What is being asked:
Search the records below for "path" and copy every line it turns up in.
Data to use START
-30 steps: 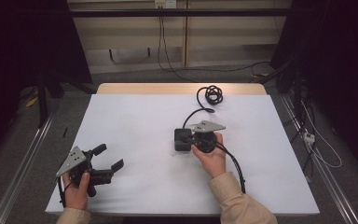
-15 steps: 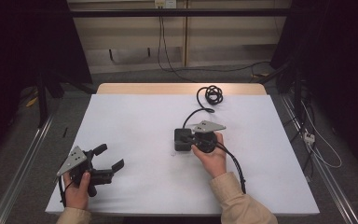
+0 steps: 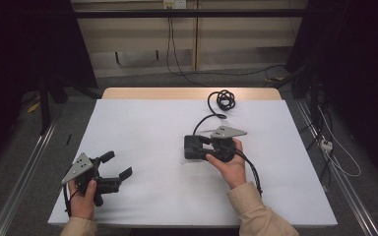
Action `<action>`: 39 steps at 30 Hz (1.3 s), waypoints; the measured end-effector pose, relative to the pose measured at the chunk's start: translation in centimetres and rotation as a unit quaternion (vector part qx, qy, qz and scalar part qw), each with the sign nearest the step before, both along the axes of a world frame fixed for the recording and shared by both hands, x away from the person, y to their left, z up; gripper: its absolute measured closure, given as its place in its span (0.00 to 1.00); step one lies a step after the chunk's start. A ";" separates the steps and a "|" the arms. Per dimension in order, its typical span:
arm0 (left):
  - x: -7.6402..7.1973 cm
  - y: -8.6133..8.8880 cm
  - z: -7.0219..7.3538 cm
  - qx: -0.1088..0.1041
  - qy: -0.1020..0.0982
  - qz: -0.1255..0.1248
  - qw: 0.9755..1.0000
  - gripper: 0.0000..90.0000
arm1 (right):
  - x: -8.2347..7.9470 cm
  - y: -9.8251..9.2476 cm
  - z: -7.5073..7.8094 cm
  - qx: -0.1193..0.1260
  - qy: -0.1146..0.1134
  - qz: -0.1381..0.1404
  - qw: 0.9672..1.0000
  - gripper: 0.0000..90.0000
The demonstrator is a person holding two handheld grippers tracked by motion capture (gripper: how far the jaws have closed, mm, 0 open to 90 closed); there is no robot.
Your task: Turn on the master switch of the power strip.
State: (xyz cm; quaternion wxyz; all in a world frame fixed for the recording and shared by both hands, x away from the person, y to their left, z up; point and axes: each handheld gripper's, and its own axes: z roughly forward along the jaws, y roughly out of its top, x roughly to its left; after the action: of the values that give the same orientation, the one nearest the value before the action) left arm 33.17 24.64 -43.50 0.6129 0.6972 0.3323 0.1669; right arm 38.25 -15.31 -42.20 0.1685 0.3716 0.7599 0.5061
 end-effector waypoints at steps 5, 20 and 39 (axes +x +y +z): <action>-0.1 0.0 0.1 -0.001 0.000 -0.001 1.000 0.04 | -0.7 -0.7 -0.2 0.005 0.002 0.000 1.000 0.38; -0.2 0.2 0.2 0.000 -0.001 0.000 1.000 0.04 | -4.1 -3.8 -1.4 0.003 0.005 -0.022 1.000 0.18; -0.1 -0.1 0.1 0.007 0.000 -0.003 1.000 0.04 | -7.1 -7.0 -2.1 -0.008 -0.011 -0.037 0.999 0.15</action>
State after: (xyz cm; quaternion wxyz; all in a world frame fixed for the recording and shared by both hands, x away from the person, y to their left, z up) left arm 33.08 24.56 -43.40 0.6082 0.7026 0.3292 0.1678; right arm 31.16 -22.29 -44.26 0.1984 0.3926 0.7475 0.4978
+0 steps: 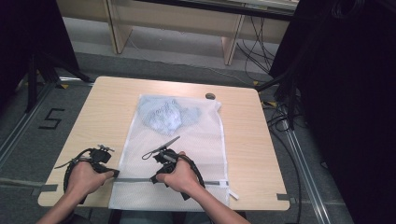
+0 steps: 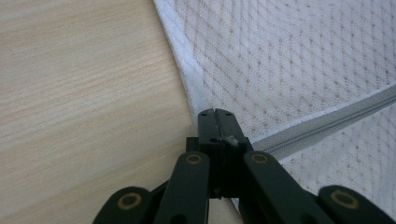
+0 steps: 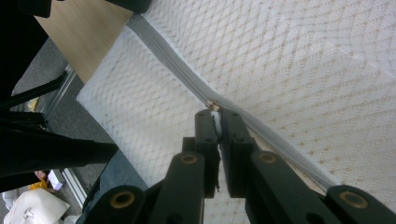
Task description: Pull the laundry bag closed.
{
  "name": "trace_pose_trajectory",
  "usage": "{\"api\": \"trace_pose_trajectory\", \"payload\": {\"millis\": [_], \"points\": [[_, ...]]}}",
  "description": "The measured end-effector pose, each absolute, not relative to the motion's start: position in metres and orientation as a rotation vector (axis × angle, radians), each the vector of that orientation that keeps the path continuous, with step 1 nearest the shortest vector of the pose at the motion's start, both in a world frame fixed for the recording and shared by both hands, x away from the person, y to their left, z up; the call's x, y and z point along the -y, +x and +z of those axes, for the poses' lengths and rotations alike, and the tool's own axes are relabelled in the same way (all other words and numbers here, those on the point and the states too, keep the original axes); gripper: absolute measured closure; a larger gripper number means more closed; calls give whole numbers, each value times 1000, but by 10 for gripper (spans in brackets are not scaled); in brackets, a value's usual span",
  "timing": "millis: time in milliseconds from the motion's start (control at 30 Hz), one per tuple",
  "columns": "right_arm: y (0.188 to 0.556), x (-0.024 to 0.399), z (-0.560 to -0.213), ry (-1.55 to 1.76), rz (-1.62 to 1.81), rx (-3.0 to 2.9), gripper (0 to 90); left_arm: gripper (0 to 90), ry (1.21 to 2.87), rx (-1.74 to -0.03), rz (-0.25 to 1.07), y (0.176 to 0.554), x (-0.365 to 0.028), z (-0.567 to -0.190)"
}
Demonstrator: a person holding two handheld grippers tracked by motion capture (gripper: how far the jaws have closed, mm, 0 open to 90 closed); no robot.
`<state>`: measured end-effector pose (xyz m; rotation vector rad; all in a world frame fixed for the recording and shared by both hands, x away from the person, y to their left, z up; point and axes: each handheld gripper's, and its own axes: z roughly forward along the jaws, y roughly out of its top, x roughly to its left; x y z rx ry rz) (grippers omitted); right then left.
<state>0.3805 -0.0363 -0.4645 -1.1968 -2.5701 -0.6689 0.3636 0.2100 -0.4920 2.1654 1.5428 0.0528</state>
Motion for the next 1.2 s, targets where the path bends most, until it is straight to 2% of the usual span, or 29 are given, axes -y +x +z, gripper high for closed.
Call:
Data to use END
Your response:
  "description": "The measured end-effector pose, each absolute, not relative to the motion's start: position in metres and orientation as a rotation vector (axis × angle, radians), each the vector of that orientation that keeps the path continuous, with step 1 nearest the shortest vector of the pose at the motion's start, both in a world frame fixed for the recording and shared by both hands, x away from the person, y to their left, z up; the call's x, y and z point along the -y, +x and +z of those axes, for the poses' lengths and rotations alike, and the tool's own axes are relabelled in the same way (all other words and numbers here, those on the point and the states too, keep the original axes); gripper: absolute measured closure; a larger gripper number means more closed; calls give whole numbers, each value times 1000, but by 10 for gripper (spans in brackets are not scaled); in brackets, a value's usual span",
Motion for the next 1.2 s, targets where the path bends most, until it is straight to 2% of the usual span, or 29 are given, axes -y +x +z, gripper high for closed.

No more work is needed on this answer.